[ASSIGNMENT]
In the answer, every entry must appear exactly as given.

(Entries taken from a collection)
^^^^^^^^

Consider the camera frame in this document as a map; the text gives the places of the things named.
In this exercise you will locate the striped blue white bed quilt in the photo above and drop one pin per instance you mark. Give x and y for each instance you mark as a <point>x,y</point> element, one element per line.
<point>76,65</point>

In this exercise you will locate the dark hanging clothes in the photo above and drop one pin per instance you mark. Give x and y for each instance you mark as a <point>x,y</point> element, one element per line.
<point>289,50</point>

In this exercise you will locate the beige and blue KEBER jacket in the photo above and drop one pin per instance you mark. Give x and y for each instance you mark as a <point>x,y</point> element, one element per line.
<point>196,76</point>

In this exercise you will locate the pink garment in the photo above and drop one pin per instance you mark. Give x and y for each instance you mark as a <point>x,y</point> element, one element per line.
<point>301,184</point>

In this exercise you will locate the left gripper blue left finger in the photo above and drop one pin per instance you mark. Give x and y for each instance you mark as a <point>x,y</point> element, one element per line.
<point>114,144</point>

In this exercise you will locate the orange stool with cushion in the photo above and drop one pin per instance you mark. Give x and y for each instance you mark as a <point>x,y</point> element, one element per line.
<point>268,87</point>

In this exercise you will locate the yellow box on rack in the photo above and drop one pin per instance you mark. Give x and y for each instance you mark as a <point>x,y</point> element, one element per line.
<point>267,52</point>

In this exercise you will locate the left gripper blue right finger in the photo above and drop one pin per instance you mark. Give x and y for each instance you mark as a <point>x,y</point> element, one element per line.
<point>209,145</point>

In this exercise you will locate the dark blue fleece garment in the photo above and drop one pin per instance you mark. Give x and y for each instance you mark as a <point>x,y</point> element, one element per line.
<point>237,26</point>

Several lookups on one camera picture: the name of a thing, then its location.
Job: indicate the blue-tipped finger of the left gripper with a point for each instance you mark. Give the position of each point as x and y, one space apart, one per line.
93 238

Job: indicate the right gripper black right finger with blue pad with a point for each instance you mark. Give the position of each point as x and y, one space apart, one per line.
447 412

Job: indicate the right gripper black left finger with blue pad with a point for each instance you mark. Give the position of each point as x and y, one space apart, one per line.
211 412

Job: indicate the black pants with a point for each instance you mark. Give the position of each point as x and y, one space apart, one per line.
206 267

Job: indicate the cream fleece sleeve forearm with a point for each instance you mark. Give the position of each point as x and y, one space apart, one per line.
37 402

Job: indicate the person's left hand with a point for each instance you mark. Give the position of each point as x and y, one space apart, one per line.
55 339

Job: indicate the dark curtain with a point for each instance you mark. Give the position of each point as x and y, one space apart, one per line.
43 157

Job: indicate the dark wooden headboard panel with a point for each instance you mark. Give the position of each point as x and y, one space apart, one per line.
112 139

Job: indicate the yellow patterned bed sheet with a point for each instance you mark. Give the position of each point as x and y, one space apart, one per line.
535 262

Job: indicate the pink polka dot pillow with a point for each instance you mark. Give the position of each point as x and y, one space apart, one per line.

^^^^^^^^

[RESPONSE TO THIS EXERCISE]
Consider the camera frame in this document as a map; the text gives the places of the things named.
In this exercise you will locate the striped blue white bed quilt in the photo above and drop one pin per instance you mark. Give x and y for each instance you mark as a <point>x,y</point> element, one element per line.
<point>76,65</point>

In this exercise you will locate the dark hanging clothes in the photo above and drop one pin per instance you mark. Give x and y for each instance you mark as a <point>x,y</point> element, one element per line.
<point>289,50</point>

In this exercise you will locate the beige and blue KEBER jacket in the photo above and drop one pin per instance you mark. Give x and y for each instance you mark as a <point>x,y</point> element, one element per line.
<point>196,76</point>

In this exercise you will locate the pink garment in the photo above and drop one pin per instance you mark. Give x and y for each instance you mark as a <point>x,y</point> element, one element per line.
<point>301,184</point>

In this exercise you will locate the left gripper blue left finger in the photo above and drop one pin per instance you mark. Give x and y for each instance you mark as a <point>x,y</point> element, one element per line.
<point>114,144</point>

In this exercise you will locate the orange stool with cushion in the photo above and drop one pin per instance you mark. Give x and y for each instance you mark as a <point>x,y</point> element, one element per line.
<point>268,87</point>

In this exercise you will locate the yellow box on rack in the photo above and drop one pin per instance you mark. Give x and y for each instance you mark as a <point>x,y</point> element, one element per line.
<point>267,52</point>

In this exercise you will locate the left gripper blue right finger in the photo above and drop one pin per instance you mark. Give x and y for each instance you mark as a <point>x,y</point> element, one element per line.
<point>209,145</point>

In this exercise you will locate the dark blue fleece garment in the photo above and drop one pin per instance you mark. Give x and y for each instance you mark as a <point>x,y</point> element, one element per line.
<point>237,26</point>

Several lookups on one camera picture: the name of a thing, then its location.
Job: indicate the blue-tipped finger of the left gripper with a point for each instance you mark. Give the position of each point as x and y, one space apart, one per line.
93 238

Job: indicate the right gripper black right finger with blue pad with a point for each instance you mark. Give the position of each point as x and y, one space apart, one per line.
447 412

Job: indicate the right gripper black left finger with blue pad with a point for each instance you mark. Give the position of each point as x and y, one space apart, one per line.
211 412

Job: indicate the black pants with a point for each instance you mark. Give the position of each point as x and y, one space apart, one per line.
206 267

Job: indicate the cream fleece sleeve forearm with a point for each instance you mark. Give the position of each point as x and y, one space apart, one per line.
37 402

Job: indicate the person's left hand with a point for each instance you mark. Give the position of each point as x and y, one space apart, one per line.
55 339

Job: indicate the dark curtain with a point for each instance you mark. Give the position of each point as x and y, one space apart, one per line.
43 157

Job: indicate the dark wooden headboard panel with a point for each instance you mark. Give the position of each point as x and y, one space apart, one per line.
112 139

Job: indicate the yellow patterned bed sheet with a point for each instance you mark. Give the position of each point as x and y, one space apart, one per line.
535 262

Job: indicate the pink polka dot pillow with a point for each instance you mark. Give the position of each point as x and y, one space apart, one per line.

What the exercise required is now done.